Foreign Ministry spokesman Hamid-Reza Asefi, however, stressed that 'the Security Council must be the pivot for any decision and action on Iraq'.

Iran, which fought an imposed war with Iraq between 1980 and 1988, is opposed to any U.S. attack on Baghdad, saying this will set a bad precedent for the change of governments in the world.

On Friday, an Iranian scholar, Ayatollah Ahmad Janati, said that the “barbarism" committed by key U.S. ally Israel showed that Washington was "looking for war", and called on those who want to improve ties with the superpower to "repent".

"The barbarism committed by the United States in the region, notably in occupied Palestine, show that this country has always been looking for war," said Janati said during Friday prayers in Tehran.

Meanwhile, Janati blasted those recently arrested for conducting and publishing a poll showing that the majority of Iranians favored restoring dialogue with arch-enemy the United States.
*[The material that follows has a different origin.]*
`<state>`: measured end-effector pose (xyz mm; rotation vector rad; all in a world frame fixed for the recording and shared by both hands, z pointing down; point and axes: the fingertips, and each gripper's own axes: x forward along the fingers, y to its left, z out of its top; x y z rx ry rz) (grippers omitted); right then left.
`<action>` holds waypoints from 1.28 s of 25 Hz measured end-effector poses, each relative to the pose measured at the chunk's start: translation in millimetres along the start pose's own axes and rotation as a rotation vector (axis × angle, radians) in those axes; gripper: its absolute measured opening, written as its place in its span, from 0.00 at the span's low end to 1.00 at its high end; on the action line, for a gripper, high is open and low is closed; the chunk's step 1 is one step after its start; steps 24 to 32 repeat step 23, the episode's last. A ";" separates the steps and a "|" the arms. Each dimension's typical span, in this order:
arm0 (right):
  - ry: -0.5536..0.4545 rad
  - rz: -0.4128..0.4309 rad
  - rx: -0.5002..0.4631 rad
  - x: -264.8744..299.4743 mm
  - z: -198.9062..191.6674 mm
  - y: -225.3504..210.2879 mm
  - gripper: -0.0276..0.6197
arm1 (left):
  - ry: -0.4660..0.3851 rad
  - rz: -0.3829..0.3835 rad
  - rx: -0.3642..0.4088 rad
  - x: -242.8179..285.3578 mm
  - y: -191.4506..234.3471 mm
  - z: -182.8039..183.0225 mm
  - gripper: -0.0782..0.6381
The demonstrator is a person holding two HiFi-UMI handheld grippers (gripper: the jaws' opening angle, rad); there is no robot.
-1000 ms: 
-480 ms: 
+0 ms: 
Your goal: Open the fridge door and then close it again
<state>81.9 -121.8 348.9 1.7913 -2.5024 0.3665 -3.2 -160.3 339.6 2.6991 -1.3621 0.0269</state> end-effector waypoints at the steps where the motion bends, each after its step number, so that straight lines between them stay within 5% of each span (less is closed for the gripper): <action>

Janati, a member of the conservative-dominated arbitration body, the Expediency Council, said the poll was "faked" and added that those who organized it had received 45 million dollars from the United States.

The Muslim holy month of Ramadan "is a very good opportunity to repent, so repent to God and the people, who will certainly forgive you," he said.

The poll drew the wrath of conservatives and sparked judicial proceedings against Behrouz Gheranpayeh, the head of a polling institute linked to that poll, and Abdollah Nasseri, the head of IRNA.

Gheranpayeh was accused of spying and collaborating with an armed opposition group and his institute has been shut down.

Others, including outspoken reformist figure Abbas Abdi, have also been arrested and are being investigated for links to the controversial poll.

Iran and the United States severed diplomatic relations after the 1979 Islamic revolution, when a group of students seized the U.S. embassy in Tehran and held its staff hostage.